I’m not advocating censorship (and I do not think critique is the same as censorship), nor am I advocating a world where we pretend that language doesn’t create meaning (which is what a lot of this backlash suggests). I’m asking us all to reconcile our commitment to free expression with our commitment to a culture that respects the most precarious among us — like, REALLY try to integrate those two things together.
Even further, I’d like us to consider the value of a trans/queer revolution that forces us to change the way we talk, the way we think, the way we treat each other, and the way we imagine the world. Like any revolution, not all of it is easy, and not all of it is even good, but let’s not dismiss it out of hand.
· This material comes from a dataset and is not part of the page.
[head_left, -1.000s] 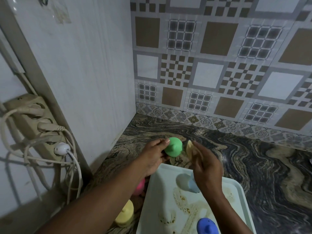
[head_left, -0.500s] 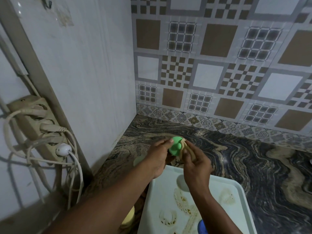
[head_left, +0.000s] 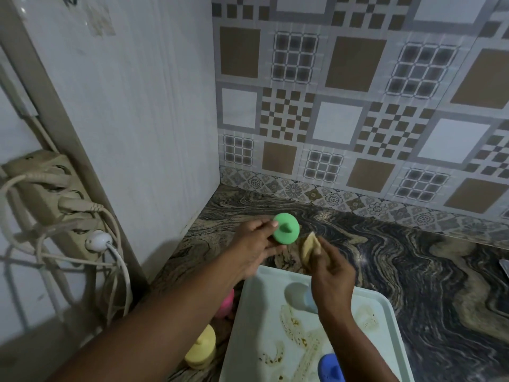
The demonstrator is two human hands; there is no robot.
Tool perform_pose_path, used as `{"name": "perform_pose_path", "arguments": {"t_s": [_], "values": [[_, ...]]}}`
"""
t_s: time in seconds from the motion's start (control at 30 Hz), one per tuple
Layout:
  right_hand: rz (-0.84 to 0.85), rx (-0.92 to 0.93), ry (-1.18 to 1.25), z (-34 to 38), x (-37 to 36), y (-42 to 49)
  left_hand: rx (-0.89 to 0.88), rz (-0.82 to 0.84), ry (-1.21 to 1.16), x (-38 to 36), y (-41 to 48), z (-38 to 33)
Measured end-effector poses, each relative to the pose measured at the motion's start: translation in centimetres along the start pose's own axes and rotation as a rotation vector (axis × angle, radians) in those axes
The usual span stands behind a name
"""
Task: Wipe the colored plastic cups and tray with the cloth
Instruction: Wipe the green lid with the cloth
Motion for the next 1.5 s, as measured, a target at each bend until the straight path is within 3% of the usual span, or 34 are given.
{"name": "perform_pose_path", "arguments": {"t_s": [0.13, 0.27, 0.33, 0.43, 0.5, 0.63, 0.7, 0.83, 0.97, 1.07, 1.17, 1.27, 1.3, 1.4, 1.5], "values": [[0.071, 0.241, -0.113, 2.6, -1.1, -0.6, 0.011, 0.108, 0.007, -0.9, -0.6, 0.8], [0.150, 0.396, -0.434, 1.5, -0.2, -1.5, 0.007, 0.019, -0.038, 0.7, -0.5, 0.9], [0.111, 0.321, -0.424, 1.0, 0.6, -1.0, 0.015, 0.001, -0.091, 1.2, -0.8, 0.7], [-0.013, 0.139, -0.196, 1.7, 0.4, 0.1, 0.022, 0.039, -0.099, 0.4, -1.1, 0.4], [0.032, 0.235, -0.144, 3.1, -1.0, -0.7, 0.020, 0.066, -0.094, -0.2, -1.1, 0.2], [0.108, 0.504, -0.357, 2.7, -1.1, -2.8, 0.000, 0.041, -0.060, 0.7, -1.0, 0.0], [0.136, 0.402, -0.360, 2.2, 0.1, -2.2, 0.012, 0.023, -0.061, 1.8, -1.2, 0.1], [0.082, 0.191, -0.132, 3.9, -0.2, -0.6, 0.044, 0.093, -0.047, 1.4, -1.5, 0.3], [0.161, 0.534, -0.369, 4.7, -1.4, -2.4, -0.007, 0.120, 0.019, 0.8, -1.4, -0.3], [0.240, 0.603, -0.557, 2.8, -0.1, -1.9, 0.013, 0.064, 0.012, 2.1, -1.3, 0.7], [0.241, 0.390, -0.491, 2.3, 0.9, -0.9, 0.069, -0.016, -0.108, 2.7, -1.0, 1.2], [0.261, -0.258, 0.105, 2.7, -0.1, -0.5, 0.074, 0.012, -0.126, 1.7, -1.2, 0.6], [0.285, -0.367, 0.226, 3.1, -0.7, -0.7, 0.056, 0.018, -0.032, 1.3, -1.3, 0.5], [0.285, -0.314, 0.173, 4.4, -2.3, -1.3, -0.078, -0.010, 0.444, 1.4, -1.3, 1.0], [0.274, -0.292, 0.126, 4.4, -2.6, -0.9, -0.332, 0.040, 0.699, 2.3, -1.1, 1.0]]}}
Point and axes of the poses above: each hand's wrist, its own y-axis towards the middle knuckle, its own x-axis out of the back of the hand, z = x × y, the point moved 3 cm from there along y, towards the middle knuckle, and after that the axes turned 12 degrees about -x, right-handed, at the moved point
I could end there, but I also just wanna say: I totally get Jack’s citation of Justin Vivian Bond’s defense of “tranny.” And I think the way folks like Justin Vivian, Our Lady J and Jayne County have been attacked by other trans women online has been really ugly and misguided. But I’d also like to cite Justin Vivian’s defense of v’s own personal pronouns, and the controversy that erupted a few years ago when a cis gay reporter relentlessly mispronouned Justin Vivian in a profile in New York Magazine, and used other language that exoticized and misrepresented v’s gender (http://justinbond.com/?p=614 ). This moment was controversial, not just because an individual person was being disrespected, but because the piece in question was performing that disrespect in a meaningful and instructional way, and was miseducating straight and cis audiences about trans issues. And when Justin Vivian protested (with tremendous poise and wit), the outrage from the cis gay world (“You’re attacking your allies!”, “You’re asking too much!”, “WE’RE NOT THE ENEMY,” etc.) sounded a lot like the backlash happening within the queer and trans world today. I AM TOTALLY NOT SAYING THEY ARE THE SAME SITUATION (THERE ARE MANY IMPORTANT DIFFERENCES) - I’m just saying that I don’t think these issues are black and white, and I am concerned that the anti-call-out backlash (the calling out of calling out) is minimizing the value of critique, and making all callers-out sound like - as fictional Jock Halberslam might put it - “pussies.”